Dem Leser sind ja die Hände gebunden
Ich habe wieder einmal ein „Werk“ fertig gelesen, war also nicht mehr und nicht weniger als ein aufmerksamer Zuhörer. Nicht weniger, als ich „gelesen“ habe, so gut ich eben kann, aber eben auch nicht mehr, weil das Lesen ein für mich zeitraubendes Tun ist, ein Nichtstun, das mich in jeder Hinsicht ungeduldig macht.
Ich glaube, ich bin ein undankbarer Leser. Als Leser weiß ich nicht, was sich gehört. Das macht nichts, solange ich mit einem gekauften Buch alleine bin. Wenn ich für ein Buch bezahlt habe, kenne ich keine Lesehemmungen. Dann lese ich im Gefühl, mir die Anstrengung des Schriftstellers erkauft zu haben, dann gehört der Text mir, und demzufolge mache ich mit dem Text, was ich will. Erst einmal heißt das: ich lese ihn oder ich lese ihn nicht. Manchmal kaufe ich mir Bücher, nur um sie nicht zu lesen. Manchmal kaufe ich mir so ein nicht lesenswertes Buch gerade deshalb, um es in eine Ecke stellen zu können, wo es dann steht, ungelesen und eben für nichts gut.
Wenn ich aber erst einmal ins Lesen gekommen bin und den Schriftsteller als lesenswert erkenne, dann lese ich. Allerdings lese ich ohne Lesemanieren. Manchmal fange ich mit dem letzten Satz auf der letzten Seite an, und wenn mir der Satz entgegenkommt, kann es passieren, dass ich zurückblättere und irgendwo in der Mitte weiterlese.
Nichts gegen Menschen, die Bücher von vorne nach hinten lesen, immer von links nach rechts und von oben nach unten, Seite für Seite und Satz für Satz, aber ich stelle mir solche Menschen gern händewaschend vor und eselsohrenausbügelnd und es sich in einer bestimmten Lesestellung gemütlich zurechtmachend und dann vielleicht auch noch zeigefingerableckend im Fünfminutentakt, dem Umblättern wegen. Das sind die Leser, die das Wort „Buch“, oder schlimmer noch, das Wort „Bücher“ so saftlos aussprechen, als hätten sie gerade den zur staubtrockenen Waffel gewordenen Leib Christi im Mund.
Im Vergleich zu solchen Menschen lässt mein Leseverhalten zu wünschen übrig. Ich benehme mich so, als gehörte die Literatur, die ich lese, mir. Ich kaufe mit dem Buch den Geist des Buches. Ich kaufe mir den Schriftsteller und mache ihn mir zu Eigen. Wenn ich ihn lese, gehört er mir, als stünde er mir zur Verfügung.

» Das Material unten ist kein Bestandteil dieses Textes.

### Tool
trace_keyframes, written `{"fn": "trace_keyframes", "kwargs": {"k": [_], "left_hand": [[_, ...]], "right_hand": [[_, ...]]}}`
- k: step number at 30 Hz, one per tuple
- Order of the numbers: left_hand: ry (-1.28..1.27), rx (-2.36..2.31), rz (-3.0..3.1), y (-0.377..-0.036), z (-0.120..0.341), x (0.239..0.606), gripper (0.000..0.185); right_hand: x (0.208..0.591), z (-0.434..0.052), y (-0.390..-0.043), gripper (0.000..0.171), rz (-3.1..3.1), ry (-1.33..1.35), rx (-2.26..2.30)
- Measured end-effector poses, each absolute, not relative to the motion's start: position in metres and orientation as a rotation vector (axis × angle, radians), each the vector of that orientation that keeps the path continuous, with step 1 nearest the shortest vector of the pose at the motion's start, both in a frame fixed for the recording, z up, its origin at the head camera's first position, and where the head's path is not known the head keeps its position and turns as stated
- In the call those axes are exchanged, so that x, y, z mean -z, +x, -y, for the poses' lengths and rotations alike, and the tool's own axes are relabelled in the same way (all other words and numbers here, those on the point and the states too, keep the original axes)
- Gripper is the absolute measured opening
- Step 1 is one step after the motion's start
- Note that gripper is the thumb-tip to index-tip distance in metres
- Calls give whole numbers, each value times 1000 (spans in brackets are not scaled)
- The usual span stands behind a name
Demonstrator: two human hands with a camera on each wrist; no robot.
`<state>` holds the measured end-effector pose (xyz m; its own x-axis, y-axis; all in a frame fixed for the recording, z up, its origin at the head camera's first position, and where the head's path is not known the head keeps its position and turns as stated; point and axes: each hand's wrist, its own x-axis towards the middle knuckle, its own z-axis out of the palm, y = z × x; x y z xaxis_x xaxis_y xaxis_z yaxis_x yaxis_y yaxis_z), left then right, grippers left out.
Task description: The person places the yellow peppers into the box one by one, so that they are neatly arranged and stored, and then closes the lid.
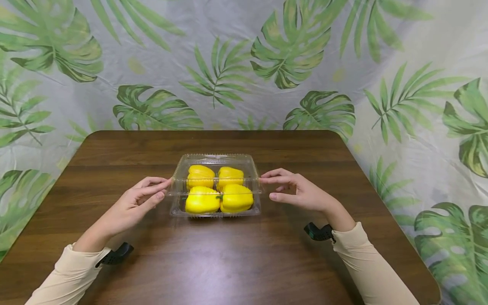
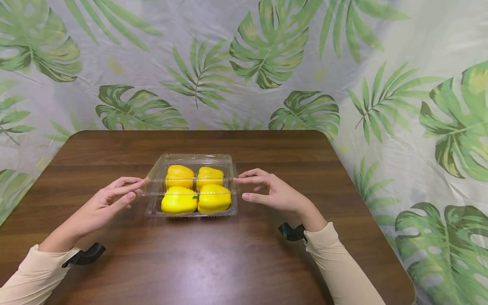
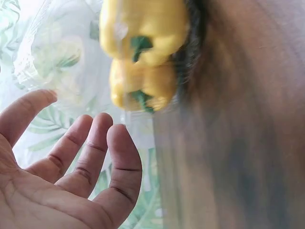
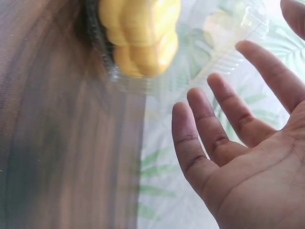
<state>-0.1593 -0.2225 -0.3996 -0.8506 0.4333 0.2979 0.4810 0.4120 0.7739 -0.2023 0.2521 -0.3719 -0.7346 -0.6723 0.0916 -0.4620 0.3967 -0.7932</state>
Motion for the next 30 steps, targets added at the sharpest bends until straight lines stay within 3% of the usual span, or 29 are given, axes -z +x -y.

Ich bestimme, was gut und was schlecht geschrieben ist. Und ich befinde ausschließlich jene Sätze für gut, die ich genauso geschrieben hätte. Habe ich bei einem gelesenen Satz nicht das zwingende Gefühl: Warum ist das mir nicht eingefallen? – Das hätte genaugenommen mir einfallen müssen! – dann ist der Satz nicht gut genug, dann ist dem Schriftsteller der Satz misslungen, und sofort stelle ich an das Buch die Frage: Was bildest Du dir eigentlich ein?

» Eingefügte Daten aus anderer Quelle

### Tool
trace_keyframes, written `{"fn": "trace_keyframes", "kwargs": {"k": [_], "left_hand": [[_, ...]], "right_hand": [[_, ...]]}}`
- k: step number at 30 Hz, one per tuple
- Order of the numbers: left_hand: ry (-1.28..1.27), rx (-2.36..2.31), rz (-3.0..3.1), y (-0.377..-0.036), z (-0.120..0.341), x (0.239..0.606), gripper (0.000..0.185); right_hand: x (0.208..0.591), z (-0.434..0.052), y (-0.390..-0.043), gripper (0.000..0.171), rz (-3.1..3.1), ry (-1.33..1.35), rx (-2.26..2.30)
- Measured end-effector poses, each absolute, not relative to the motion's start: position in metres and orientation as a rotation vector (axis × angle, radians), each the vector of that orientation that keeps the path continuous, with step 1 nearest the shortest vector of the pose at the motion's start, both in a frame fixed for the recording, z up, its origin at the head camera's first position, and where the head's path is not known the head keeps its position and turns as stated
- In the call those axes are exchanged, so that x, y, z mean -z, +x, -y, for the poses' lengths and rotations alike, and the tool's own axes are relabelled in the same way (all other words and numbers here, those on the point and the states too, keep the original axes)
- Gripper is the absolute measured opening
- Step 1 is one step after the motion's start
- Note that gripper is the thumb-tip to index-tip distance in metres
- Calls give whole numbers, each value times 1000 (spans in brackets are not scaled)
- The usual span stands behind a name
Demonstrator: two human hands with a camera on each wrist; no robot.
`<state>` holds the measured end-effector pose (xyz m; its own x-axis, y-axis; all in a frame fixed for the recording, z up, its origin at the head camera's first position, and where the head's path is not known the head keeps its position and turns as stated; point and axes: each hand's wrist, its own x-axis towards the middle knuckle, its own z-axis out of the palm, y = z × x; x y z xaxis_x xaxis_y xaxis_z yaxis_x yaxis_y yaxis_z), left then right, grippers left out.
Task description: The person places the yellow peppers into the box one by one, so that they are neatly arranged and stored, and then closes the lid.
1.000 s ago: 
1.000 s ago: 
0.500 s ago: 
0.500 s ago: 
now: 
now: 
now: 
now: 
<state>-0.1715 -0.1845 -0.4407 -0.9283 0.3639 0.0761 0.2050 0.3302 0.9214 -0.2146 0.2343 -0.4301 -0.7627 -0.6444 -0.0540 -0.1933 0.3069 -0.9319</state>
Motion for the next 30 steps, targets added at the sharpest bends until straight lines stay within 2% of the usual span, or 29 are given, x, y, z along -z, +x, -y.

Wenn ich mich aber in den Sätzen selbst – wie man so schön sagt – wiederfinde, dann beschäftigt mich das Buch. Dann lese ich das Buch nicht aus, dann lese ich darin herum, immer wieder und überall. Ich lese das Buch im Zug, bei der Arbeit, am Klo, in Wartezimmern und Warteschlangen, im Bett, in der Badewanne, hin und wieder sogar beim Gehen – bei jeder Gelegenheit. Dabei ist mein Lesen ein ständiges Herumkritzeln, ich lese nie ohne Kugelschreiber, schreibe Wörter dazu, streiche Wörter weg, male Rufzeichen oder Fragezeichen an den Textrand usw., ich schrecke letztendlich nicht einmal davor zurück, den Text gnadenlos auszuschlachten, indem ich in Gesprächen mit Freunden oder beim Schreiben von Briefen gelesene Sätze zitiere, selbstverständlich ohne mich dabei an die üblichen Zitierregeln zu halten.
Selten habe ich dabei das Gefühl, etwas vorzugeben, das ich nicht bin. Ich nehme mir nur Sätze heraus, die mir gehören. Ich habe diese Sätze ja nicht nur gekauft, ich habe sie auch gefunden. Ich habe sie mir durch redliche Arbeit verdient.